A Royal Visit
Work
Industry
Heritage
Description
A Royal Visit is the Cathedral’s official film documenting the day His Majesty King Charles III visited Lichfield Cathedral – a project I produced from start to finish, including the main film and a series of follow-up interviews. Together, these pieces became some of the Cathedral’s strongest-performing video content of the quarter, with the main film achieving nearly 80% higher engagement than our typical video benchmarks and the interviews outperforming average video engagement by 12–20%.
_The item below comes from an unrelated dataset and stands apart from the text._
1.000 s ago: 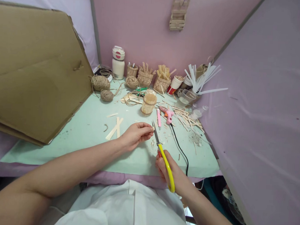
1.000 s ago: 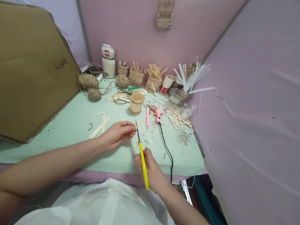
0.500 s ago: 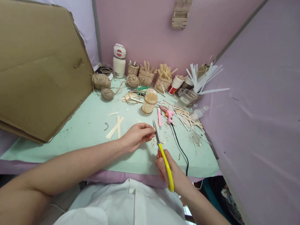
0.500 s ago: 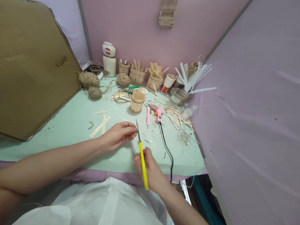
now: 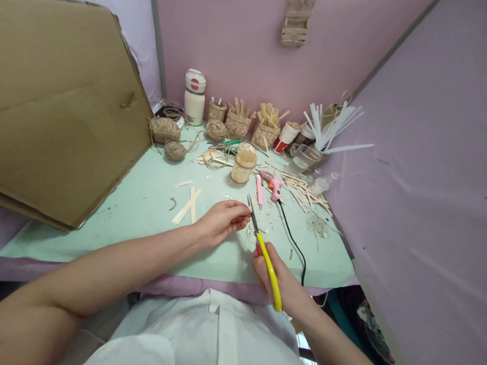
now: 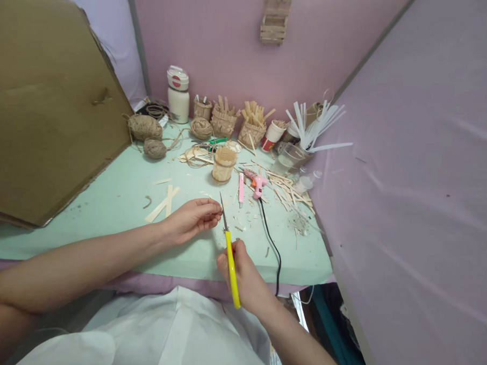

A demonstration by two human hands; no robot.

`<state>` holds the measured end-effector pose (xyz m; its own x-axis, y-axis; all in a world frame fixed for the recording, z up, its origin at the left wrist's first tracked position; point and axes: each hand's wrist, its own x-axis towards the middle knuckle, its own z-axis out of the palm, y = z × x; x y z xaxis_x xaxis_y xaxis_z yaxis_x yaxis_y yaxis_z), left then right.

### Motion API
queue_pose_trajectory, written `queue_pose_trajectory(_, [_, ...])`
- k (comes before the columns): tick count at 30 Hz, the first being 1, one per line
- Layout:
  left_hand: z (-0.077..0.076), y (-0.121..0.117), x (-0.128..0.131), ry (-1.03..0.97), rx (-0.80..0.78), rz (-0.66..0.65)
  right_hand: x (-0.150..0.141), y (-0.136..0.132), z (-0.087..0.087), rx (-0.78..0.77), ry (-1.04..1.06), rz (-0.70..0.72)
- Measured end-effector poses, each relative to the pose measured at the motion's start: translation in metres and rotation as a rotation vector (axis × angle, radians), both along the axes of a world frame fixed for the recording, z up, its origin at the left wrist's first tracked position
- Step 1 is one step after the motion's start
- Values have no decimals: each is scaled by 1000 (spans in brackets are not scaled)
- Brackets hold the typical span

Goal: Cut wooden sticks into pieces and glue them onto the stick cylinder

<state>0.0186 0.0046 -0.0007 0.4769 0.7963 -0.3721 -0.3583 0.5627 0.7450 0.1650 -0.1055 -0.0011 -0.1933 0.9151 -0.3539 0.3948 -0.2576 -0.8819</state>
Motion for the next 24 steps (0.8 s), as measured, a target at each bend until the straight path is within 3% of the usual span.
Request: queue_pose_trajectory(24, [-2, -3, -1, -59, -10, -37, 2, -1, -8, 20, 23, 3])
Due to media restrictions, I could only film outside alongside a large group of press and media, so my approach focused on building a sense of occasion through careful composition and observational detail. I began with static tripod shots to establish the mood as the crowds gathered, then moved to handheld tracking shots stabilised with a compact tripod rather than a gimbal to remain steady and unobtrusive within the tightly packed media area.
The film is edited to Zadok the Priest, a piece recommended by the Dean of Lichfield. Its choral scale helped shape the emotional tone of the final cut. Because interior recording was limited to certain personnel, I worked with iPhone footage captured by my manager and blended it with my own material to create a seamless narrative transition from the Cathedral grounds into the interior itself.
Following the visit, I filmed a series of interviews inside the Cathedral with clergy, staff and community partners. I opened each interview with a short outtake to introduce a sense of warmth and authenticity, aligning with the human-centred tone of the wider project.
When analysing performance, I benchmarked engagement against the Cathedral’s video-only dataset for the quarter. Announcement graphics about the visit generated predictably anomalous spikes and would have skewed results, so isolating video content provided a far more accurate comparison, confirming the strong performance of both the film and interviews.
Together, the film and interview series form an atmospheric, human-centred portrait of the day, celebrating the joy, craftsmanship and community spirit that defined the visit, and resonating strongly with audiences across social media.